Faits Vécus

Tout le monde devrait manger à sa faim.

Lorsqu’il y a des gens déçus de ne pas avoir assez d’argent ou dans une situation précaire, l’égoïsme de l’être humain devrait être mis de côté. Si ce n’est que pour permettre de aux autres de se remplir l’estomac.

Ma mère était propriétaire d’une boulangerie. À ses débuts, il lui restait beaucoup trop de viennoiseries et de baguettes de pain à la fin d’une journée de production.

Deux options s’offraient à elle :

La première était de faire don de cette grande quantité de nourriture à des organismes et épiceries communautaires. Une option qu’elle utilisera pour un peu plus de 80 % du surplus d’inventaire.

La deuxième était de se servir de ses progénitures (mon frère et moi) pour écouler le stock en nous remplissant les poches pour l’heure de la collation. Afin d’éviter que d’attraper un diabète précoce à mon début de l’adolescence, je prenais donc ces près de 40 pâtisseries datant du jour d’avant et je nourrissais l’ensemble de mes classes et de mes professeurs.

Ma cote de popularité avait augmenté au point d’être couronné « Père Noël » durant mon bal de finissant. Honnêtement, cela ne me faisait ni chaud ni froid. L’important pour moi était que tout le monde puisse manger une viennoiserie avant d’attaquer la première période de cours.

Quand j’y repense aujourd’hui, plusieurs souvenirs me viennent en tête lorsqu’on parle de faim. Que ce soit par mon bénévolat, dans mes emplois ou dans ma vie.

Petite précision, je n’écris pas ces lignes par vantardise, mais bien pour permettre d’inspirer autrui sur l’importance que tout le monde puisse manger à sa faim. Un ventre vide est triste à entendre, alors que voir le sourire d’un jeune qui reçoit un morceau de gâteau, ça vaut tout l’or du monde.

Ce sont les petits gestes quotidiens de chacun qui peuvent faire bouger les choses.

Offrir un sandwich avec un accompagnement et une boisson à quelqu’un dans la rue, si vous n’êtes pas à l’aise de donner de la monnaie. Cela peut aider s’il n’a pas réussi à avoir accès à un organisme ce jour-là.

Cela peut être aussi simple que donner une pâtisserie à un enfant pour lui redonner le sourire. Surtout celui qui va dépenser son argent durement gagné pour la première fois. Celui qui veut montrer son indépendance à ses parents, qui constate qu’il grandit trop vite.

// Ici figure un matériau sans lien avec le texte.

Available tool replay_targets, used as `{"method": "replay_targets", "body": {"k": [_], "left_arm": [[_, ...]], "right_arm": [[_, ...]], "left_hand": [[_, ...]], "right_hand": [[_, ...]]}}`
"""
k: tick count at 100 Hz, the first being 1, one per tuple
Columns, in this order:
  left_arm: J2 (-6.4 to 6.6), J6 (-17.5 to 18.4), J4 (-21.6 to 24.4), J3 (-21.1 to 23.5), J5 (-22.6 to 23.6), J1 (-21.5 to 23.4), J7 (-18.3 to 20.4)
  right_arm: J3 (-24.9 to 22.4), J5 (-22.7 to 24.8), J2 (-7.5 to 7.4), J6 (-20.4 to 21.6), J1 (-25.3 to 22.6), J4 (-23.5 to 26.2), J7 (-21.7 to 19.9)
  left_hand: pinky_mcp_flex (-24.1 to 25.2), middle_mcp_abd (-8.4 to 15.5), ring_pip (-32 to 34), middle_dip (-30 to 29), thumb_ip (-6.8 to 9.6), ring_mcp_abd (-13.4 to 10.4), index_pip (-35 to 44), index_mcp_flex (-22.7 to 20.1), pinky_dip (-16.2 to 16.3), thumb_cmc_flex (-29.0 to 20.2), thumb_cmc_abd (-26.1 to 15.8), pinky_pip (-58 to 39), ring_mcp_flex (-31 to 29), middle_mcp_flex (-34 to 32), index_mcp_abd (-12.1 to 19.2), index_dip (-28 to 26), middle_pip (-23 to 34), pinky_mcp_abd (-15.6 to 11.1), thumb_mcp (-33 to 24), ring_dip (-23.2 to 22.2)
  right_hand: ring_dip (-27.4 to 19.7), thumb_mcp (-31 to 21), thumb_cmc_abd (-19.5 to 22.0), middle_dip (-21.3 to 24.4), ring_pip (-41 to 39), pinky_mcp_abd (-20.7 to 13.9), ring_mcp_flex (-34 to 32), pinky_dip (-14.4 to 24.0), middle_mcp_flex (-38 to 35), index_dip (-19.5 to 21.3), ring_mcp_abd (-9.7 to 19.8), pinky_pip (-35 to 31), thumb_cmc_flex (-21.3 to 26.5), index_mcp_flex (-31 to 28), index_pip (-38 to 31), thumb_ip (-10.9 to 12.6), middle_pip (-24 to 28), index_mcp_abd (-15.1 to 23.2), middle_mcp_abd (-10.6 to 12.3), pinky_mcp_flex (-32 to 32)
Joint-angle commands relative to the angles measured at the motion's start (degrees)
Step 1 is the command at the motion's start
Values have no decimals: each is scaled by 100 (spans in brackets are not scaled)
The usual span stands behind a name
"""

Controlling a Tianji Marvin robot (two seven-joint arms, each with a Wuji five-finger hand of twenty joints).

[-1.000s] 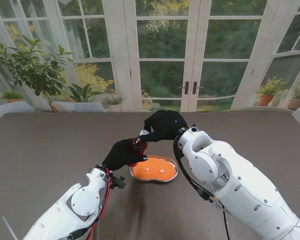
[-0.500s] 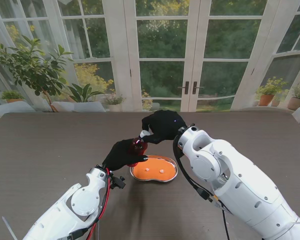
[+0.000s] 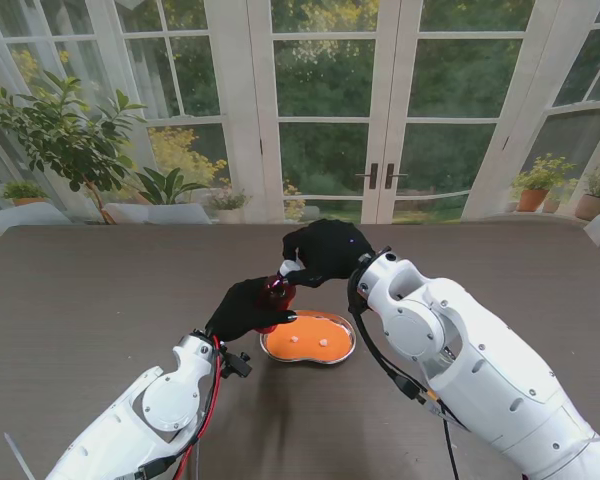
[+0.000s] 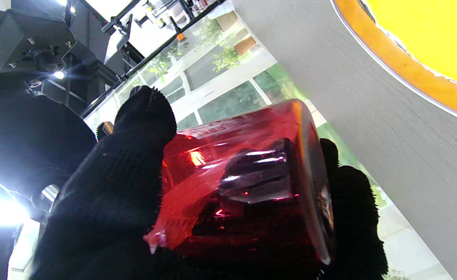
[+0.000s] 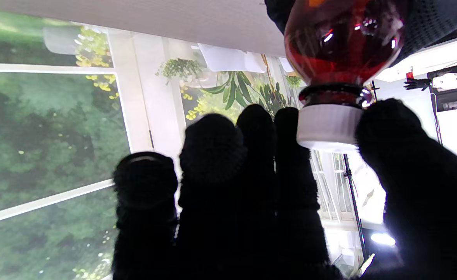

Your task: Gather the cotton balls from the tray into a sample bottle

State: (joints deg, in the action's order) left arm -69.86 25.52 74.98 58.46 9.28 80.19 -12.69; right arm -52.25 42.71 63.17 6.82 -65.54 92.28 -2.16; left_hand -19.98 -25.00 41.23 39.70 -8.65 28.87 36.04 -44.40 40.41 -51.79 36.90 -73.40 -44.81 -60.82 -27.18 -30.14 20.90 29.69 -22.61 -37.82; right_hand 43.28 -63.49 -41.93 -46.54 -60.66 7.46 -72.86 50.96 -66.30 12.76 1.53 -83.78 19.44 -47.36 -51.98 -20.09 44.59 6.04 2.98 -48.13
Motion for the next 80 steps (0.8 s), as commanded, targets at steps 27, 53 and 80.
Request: {"method": "replay_targets", "body": {"k": [27,53,80], "left_arm": [[-3,-44,19,14,-2,19,108],[1,-57,19,12,-3,22,122],[2,-58,17,9,-4,23,127]], "right_arm": [[-64,-111,45,163,13,-82,8],[-128,-95,58,292,1,-156,142],[-92,-124,90,463,13,-258,320]], "left_hand": [[286,378,29,69,109,212,702,-929,-34,-839,-1384,132,-82,-383,1005,-20,32,-184,-746,24],[284,383,31,71,111,200,702,-926,-33,-846,-1389,130,-84,-385,1003,-25,34,-182,-738,23],[284,388,29,71,111,196,702,-925,-33,-844,-1397,131,-81,-382,1016,-26,34,-182,-731,24]], "right_hand": [[65,-1030,-19,-135,-257,-78,-282,-118,-304,161,254,-344,670,-430,-1106,105,47,866,247,-146],[67,-1197,-215,-146,-341,-116,-284,-150,-325,132,299,-340,767,-435,-1159,100,23,960,264,-191],[53,-1392,-530,-61,-362,-148,-278,-181,-305,42,330,-328,1005,-442,-1160,110,-121,1007,279,-240]]}}
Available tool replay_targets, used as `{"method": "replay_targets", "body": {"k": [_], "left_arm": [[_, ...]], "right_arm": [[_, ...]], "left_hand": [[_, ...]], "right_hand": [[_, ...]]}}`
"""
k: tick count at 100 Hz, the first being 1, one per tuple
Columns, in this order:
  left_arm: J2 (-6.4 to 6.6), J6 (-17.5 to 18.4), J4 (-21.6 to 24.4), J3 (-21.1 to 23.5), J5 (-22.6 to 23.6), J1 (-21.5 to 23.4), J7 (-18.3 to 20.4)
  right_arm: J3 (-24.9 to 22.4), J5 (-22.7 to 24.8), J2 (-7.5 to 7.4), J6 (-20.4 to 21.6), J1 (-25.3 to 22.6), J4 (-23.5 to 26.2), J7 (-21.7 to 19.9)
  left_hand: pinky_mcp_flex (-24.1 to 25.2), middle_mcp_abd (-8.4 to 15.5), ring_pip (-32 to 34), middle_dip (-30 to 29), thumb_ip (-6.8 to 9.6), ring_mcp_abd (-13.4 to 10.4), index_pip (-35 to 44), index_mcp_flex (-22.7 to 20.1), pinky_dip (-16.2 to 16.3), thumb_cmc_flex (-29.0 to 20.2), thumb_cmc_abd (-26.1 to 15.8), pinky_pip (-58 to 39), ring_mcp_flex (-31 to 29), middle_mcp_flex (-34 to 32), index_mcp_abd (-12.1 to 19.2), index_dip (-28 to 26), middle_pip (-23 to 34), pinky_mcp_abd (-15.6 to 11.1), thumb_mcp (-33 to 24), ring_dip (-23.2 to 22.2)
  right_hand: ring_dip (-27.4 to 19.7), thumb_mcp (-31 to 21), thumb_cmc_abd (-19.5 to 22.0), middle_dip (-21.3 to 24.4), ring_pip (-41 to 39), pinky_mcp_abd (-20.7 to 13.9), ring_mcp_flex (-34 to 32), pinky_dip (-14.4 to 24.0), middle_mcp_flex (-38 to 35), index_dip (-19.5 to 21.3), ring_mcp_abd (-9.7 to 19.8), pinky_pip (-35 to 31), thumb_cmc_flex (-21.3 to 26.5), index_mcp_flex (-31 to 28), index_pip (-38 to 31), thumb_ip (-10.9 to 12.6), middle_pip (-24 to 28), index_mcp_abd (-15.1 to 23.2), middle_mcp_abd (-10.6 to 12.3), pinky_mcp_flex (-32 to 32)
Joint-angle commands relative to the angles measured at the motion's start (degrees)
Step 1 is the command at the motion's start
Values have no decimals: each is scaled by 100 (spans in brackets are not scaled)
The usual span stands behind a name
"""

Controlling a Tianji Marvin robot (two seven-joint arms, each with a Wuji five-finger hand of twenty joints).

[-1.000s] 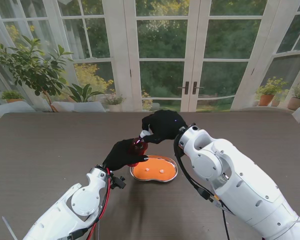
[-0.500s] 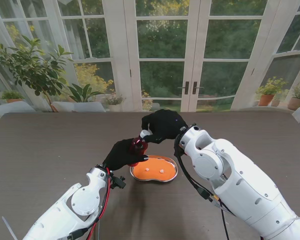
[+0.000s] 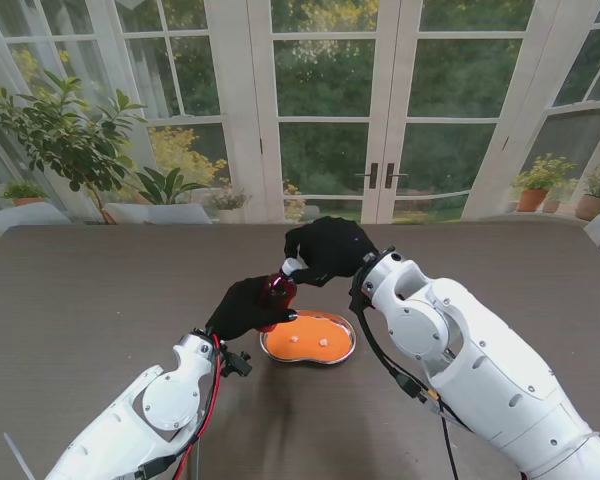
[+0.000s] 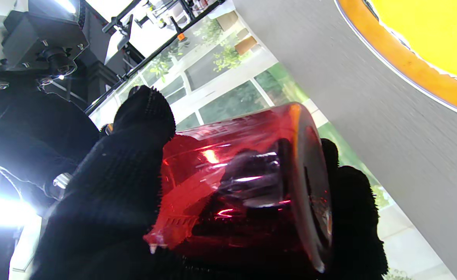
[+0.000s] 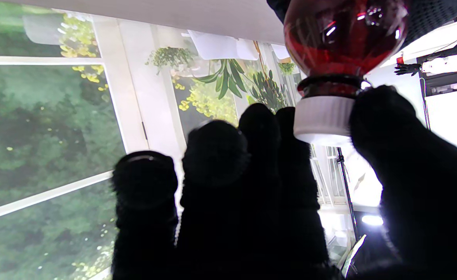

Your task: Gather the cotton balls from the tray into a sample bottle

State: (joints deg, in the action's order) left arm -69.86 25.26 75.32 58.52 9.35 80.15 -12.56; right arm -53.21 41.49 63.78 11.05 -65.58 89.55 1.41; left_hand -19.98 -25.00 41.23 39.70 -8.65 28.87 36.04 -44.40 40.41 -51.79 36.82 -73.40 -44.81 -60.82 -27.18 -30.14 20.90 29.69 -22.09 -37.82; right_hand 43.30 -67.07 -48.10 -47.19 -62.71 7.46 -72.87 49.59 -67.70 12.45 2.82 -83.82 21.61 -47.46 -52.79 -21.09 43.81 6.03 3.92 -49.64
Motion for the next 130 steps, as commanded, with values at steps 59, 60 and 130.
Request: {"method": "replay_targets", "body": {"k": [59,60,130], "left_arm": [[2,-24,-29,3,-9,21,117],[2,-24,-30,3,-9,20,117],[-10,20,-63,-9,3,2,81]], "right_arm": [[86,259,35,190,43,-59,201],[85,266,34,188,42,-56,199],[-176,134,-95,-623,-148,460,-695]], "left_hand": [[291,386,25,67,112,199,696,-928,-35,-835,-1397,137,-77,-379,1015,-26,29,-183,-778,26],[292,387,25,67,112,197,693,-926,-35,-837,-1396,137,-76,-380,1008,-24,29,-183,-779,25],[289,398,28,70,121,184,711,-935,-33,-941,-1436,135,-92,-394,983,-63,32,-184,-748,26]], "right_hand": [[-76,-1204,-1438,135,407,-316,-281,-126,515,585,366,-111,536,120,180,-162,-330,307,104,7],[-88,-1210,-1436,143,447,-325,-289,-127,539,670,372,-98,512,126,223,-137,-319,284,97,19],[-62,846,1505,998,700,-16,440,250,1581,783,-240,48,-2037,981,1342,889,-490,-663,-586,724]]}}
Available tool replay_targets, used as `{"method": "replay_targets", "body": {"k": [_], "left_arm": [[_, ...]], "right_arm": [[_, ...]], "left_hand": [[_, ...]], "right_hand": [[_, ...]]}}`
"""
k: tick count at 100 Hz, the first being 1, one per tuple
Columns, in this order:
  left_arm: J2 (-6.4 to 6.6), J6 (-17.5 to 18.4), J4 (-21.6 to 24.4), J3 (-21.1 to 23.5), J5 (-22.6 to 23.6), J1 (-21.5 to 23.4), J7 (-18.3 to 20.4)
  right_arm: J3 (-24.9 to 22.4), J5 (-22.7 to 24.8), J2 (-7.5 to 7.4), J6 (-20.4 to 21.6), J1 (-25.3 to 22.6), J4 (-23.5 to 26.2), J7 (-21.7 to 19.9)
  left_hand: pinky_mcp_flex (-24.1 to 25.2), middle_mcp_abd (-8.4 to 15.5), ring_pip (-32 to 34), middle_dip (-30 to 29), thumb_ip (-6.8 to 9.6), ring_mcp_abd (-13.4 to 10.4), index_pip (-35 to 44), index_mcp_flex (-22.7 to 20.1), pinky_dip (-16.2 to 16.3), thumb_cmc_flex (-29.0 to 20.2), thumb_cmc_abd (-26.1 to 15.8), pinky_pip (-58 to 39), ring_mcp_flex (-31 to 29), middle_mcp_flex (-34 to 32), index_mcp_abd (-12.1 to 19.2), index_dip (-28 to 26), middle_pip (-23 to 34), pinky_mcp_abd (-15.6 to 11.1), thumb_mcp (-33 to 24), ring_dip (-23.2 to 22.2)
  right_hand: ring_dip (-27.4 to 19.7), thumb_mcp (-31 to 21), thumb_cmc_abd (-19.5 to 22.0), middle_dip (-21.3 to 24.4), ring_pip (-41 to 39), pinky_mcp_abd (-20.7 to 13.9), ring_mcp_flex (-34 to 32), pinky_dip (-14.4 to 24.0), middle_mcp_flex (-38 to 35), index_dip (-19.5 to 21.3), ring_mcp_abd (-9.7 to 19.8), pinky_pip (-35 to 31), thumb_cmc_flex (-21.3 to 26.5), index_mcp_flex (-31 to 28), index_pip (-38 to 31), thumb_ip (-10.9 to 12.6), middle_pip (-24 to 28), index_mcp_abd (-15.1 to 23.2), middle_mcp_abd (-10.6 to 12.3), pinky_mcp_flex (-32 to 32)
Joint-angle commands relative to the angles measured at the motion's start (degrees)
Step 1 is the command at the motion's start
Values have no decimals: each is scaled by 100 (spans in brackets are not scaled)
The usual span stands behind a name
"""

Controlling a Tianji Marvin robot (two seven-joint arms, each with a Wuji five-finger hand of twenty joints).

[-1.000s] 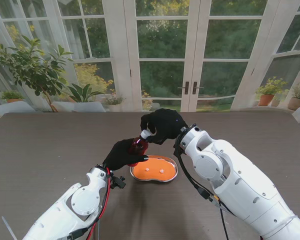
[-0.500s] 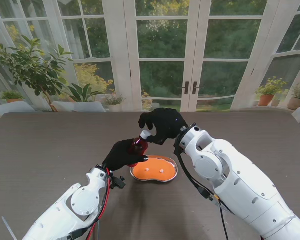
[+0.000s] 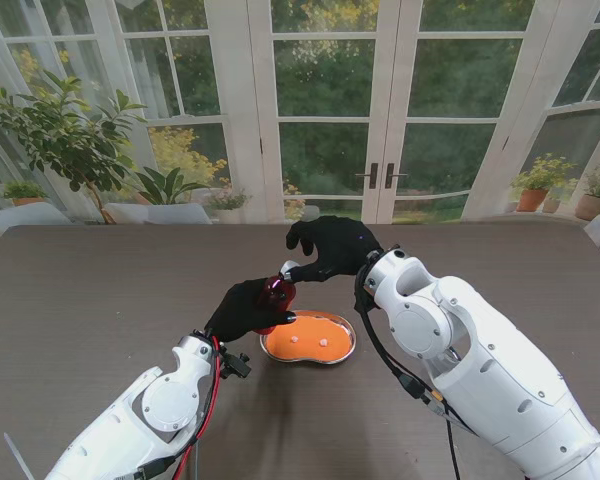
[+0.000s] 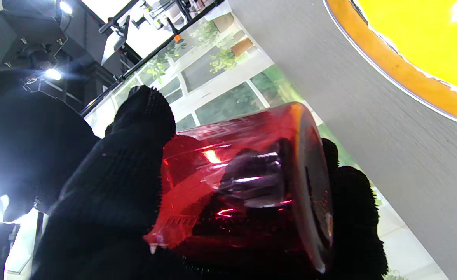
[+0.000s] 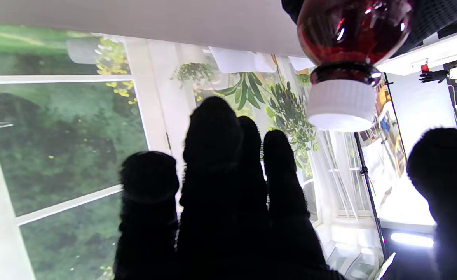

Mais, malheur, il ne lui manque que quelques sous pour acheter la gâterie sucrée sans convoitée. Lorsque j’étais vendeur à la boulangerie, je préférais perdre une vente, mais voir l’émerveillement dans les yeux de cet enfant. Ça faisait ma journée.

Donner de l’argent à une mère de famille de votre entourage. Celle qui se brûle les ailes en travaillant plus de 50 heures par semaine. Il y a assez pour payer le loyer, mais pas pour payer de la nourriture à son enfant. Lorsque j’étais plus jeune, je n’y ai pas pensé deux fois. J’ai retiré une somme d’argent et je lui ai donné. Elle trouvait que c’était trop, mais personne ne devrait se prier de nourriture. J’ai également donné mon manteau à son fils pour qu’il n’ait pas froid. L’hiver au Québec peut être sans pitié.

Mettre un peu plus dans les assiettes des étudiants, car ils payent souvent trop cher la nourriture qu’on leur donner à la cafétéria. Ce qu’on voit sur les photos est loin de représenter la réalité de la qualité des repas servis. En tant que « Dame de la cantine » (titre que je me suis donné), je me dois d’obéir aux exigences de mes employeurs. Mais je ne suis pas à l’aise de donner des toutes petites portions de restants de salades et de tomates plus ou moins frais. Sourire vers mes patrons, mais clin d’oeil vers mes clients. J’ajoute quelques aliments dans l’assiette. Double portion de frites, c’est moi qui régale. Et mes étudiants ont le ventre plein et sont prêts à affronter leur cours.

Personne ne devrait avoir à mettre son estomac en attente.

Malheureusement, la nourriture à un prix. Et parfois, il est irraisonnable. Chacun est donc amené à trouver des solutions. Que ce soit pour subvenir à ses besoins grâce aux banques alimentaires que de vouloir se gâter d’une barre de chocolat au Dollarama. Tout le monde devrait pouvoir manger à sa faim.

Et c’est grâce à la bonté et l’ingéniosité de ma mère que moi, surnommé la « Dame de la cantine » de l’Université de Sherbrooke, je continue de donner des portions juste un peu plus grosses. Pour le bonheur des gens.

Oui, ma récompense est mon salaire, mais le sourire et les remerciements sont mes pourboires.